False friends in French (faux-amis) are words that look similar to words in another language but have different meanings. They can be confusing for people learning French and can even lead to translation errors.
First, we will understand why false friends are present in the French language. Then we will give you some advice to avoid false friends when you speak French. And finally a list of some of the most famous false friends and an anecdote!
The origin of false friends!
After the Norman invasion of England in 1066 by the Duke of Normandy William the Conqueror, French became the language of the court and the elite in England for over 300 years. This led to a mixing of languages and the gradual incorporation of many French words into the English language.
Today, it is estimated that nearly 45% of English words have French origins. These words are often related to areas such as food, fashion, music, law, politics, arts, science, etc.
Here are some examples of English words that have French origins
- Déjà vu
However, even though these words have a French origin, they have often evolved differently in English and may have different meanings or nuances that French does not. This is an example of how languages can intersect and mix, but also evolve independently of each other.
Here are some tips to avoid false friends between English and French
- Learn the exact meaning of words: It is important to know the exact meaning of words in each language, so as not to confuse words that have different meanings.
- Use a bilingual dictionary: To check the exact meaning of a word, it is advisable to use a bilingual dictionary to ensure that the word is correctly understood in context.

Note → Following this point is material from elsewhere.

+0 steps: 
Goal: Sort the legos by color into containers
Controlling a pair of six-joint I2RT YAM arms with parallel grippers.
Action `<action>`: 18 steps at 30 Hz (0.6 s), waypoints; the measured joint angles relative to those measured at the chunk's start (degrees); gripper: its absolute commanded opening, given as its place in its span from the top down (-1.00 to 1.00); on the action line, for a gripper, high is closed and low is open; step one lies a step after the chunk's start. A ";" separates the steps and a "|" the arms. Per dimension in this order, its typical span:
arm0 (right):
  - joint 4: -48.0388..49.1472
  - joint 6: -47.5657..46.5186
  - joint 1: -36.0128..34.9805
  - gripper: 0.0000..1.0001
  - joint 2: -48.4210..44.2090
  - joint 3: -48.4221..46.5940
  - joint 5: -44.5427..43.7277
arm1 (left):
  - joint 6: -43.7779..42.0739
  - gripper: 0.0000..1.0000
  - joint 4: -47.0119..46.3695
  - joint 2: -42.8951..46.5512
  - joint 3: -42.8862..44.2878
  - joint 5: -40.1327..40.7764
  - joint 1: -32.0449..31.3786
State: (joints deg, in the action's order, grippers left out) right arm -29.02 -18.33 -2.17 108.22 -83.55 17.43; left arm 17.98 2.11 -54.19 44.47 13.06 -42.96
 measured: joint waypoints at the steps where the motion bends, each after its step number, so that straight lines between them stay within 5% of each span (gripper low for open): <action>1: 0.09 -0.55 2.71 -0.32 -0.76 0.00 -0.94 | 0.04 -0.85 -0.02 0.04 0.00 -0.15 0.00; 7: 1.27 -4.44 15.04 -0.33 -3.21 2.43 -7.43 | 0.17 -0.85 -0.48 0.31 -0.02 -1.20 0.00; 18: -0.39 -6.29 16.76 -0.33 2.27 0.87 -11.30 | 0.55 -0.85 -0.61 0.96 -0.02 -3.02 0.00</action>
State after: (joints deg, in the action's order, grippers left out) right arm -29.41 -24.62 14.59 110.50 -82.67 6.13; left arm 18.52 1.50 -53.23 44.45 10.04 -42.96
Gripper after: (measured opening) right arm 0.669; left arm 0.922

- Pay attention to context: Words can have different meanings in different contexts, so it is important to pay attention to the context in which words are used.
- Study grammar and syntax: By studying the grammar and syntax of both languages, one can better understand how words are used in each language, allowing them to be used correctly.
- Practicing the language: By practicing the language regularly, one can better understand the nuances and subtleties of each language, which allows for a better understanding of common words and expressions.
By following these tips, it is possible to reduce the risk of confusion and mistranslation between English and French, avoiding false friends and using words correctly in each context.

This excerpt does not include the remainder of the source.